Each of these medicines costs less than Rs 10 in India. After being smuggled into Pakistan, however, the cost increases to between Rs 50 and Rs 75 per capsule. An MDR-TB patient is expected to take at least two of each daily for the duration of the treatment. The total cost of treatment depends on the combination of drugs being used – all four medicines are not used at the same time.

Interestingly three of the four medicines are also produced locally in Pakistan, “but they are produced by multi-national companies (MNCs), so the difference in cost isn’t much,” a shopkeeper at the Medicine Market in Katchhi Gali # 2 (behind M.A. Jinnah Road) told Daily Times. “MNCs have their own costs of production to look at too.” “Locally-produced” versions of Pas, however, cost Rs 375 for a box of 50 tablets (Rs 7 per tablet). Ethomid costs Rs 476.85 for a pack of 30 tablets (Rs 16 per tablet), and Oflobid costs Rs 115 for a pack of 10 tablets (Rs 11.5 per tablet).

A cheaper variant of Ethomid is sold under the trade name “Marbital.” These are available at Rs 175 for 100 tablets (Rs 1.75 per tablet). Both versions are “legal” – the more expensive Ethomid is produced in Lahore, while the cheaper Marbital is produced in Karachi.

Cycloserene is produced in Seoul, Korea, and is marketed by a firm in Karachi. It is available at Rs 59 for a pack of 30 tablets (Rs 2 per tablet).

These are the prices that are generally applicable. “Most of the time, the supply of the locally-produced medicines falls short in the market, and drugs smuggled in from India have to be used,” medicine-vendors said. “That is when prices shoot up. If a patient has to take these medicines for two years, he or she will find the cheaper versions readily available for merely three to four months out of a total of 24. The rest of the time, the patient’s family will have to search hard and long for even the Indian versions of the medicines. This is how the treatment costs for MDR-TB shoot up. The government should subsidise the production of these medicines, so they are readily available, at cheaper rates.”

Another factor pharmacy salespeople and owners brought up was the fact that the availability of these medicines in rural areas is next-to-zero.

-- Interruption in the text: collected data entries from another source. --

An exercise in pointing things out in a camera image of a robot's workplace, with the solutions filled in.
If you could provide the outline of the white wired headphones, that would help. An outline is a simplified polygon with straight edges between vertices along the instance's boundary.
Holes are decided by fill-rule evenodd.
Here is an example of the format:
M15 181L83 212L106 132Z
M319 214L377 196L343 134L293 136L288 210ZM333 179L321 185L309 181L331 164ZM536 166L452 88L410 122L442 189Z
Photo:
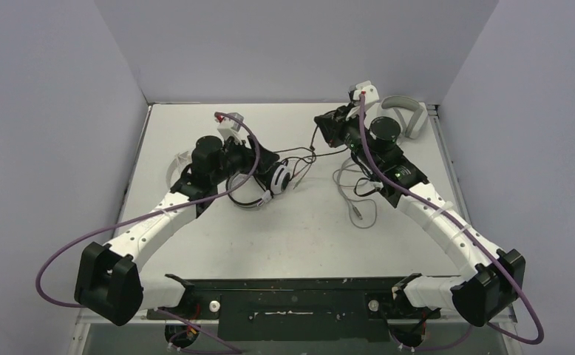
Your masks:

The WHO has a programme for treating MDR-TB. This programme is referred to as DOTS+. It is yet to be implemented in Pakistan, however. “Right now, we are concentrating on implementing the DOTS programme completely. We have been advised by the WHO to not touch MDR-TB as a programme yet,” Sindh TB Control Programme director, Prof. Iqtedar Ahmed, told Daily Times. “Keeping our human resources, financial resources, and technical resources in mind, our first priority is the first line of treatment for TB (under the DOTS programme). Our next target is paediatrics (incidence of TB in children under the age of 12).”

The National TB Control Programme has started to work on a protocol for implementing a programme for MDR-TB too, Prof. Ahmed said, adding however, that implementation will take time. “It could take anywhere from two to six months, I can’t be sure at this time,” he said.

The incidence of MDR-TB is equal all over the country, he added. “According to WHO reports, the incidence of the disease in Pakistan is somewhere around two to three percent. It is higher in more populated areas, and lower in relatively more affluent suburbs, where a lesser number of people share the same living space.”

The problem with the government sponsoring MDR-TB treatment is that the prognoses (results) of the treatment are around 50 percent, Prof. Ahmed said. “At the end of the day, looking at financial constraints, it is more feasible to spend that money on the first line of treatment, so that the disease is nipped in the bud.”

He did agree, though, that some level of coverage should be given to MDR-TB by the federal and provincial health departments.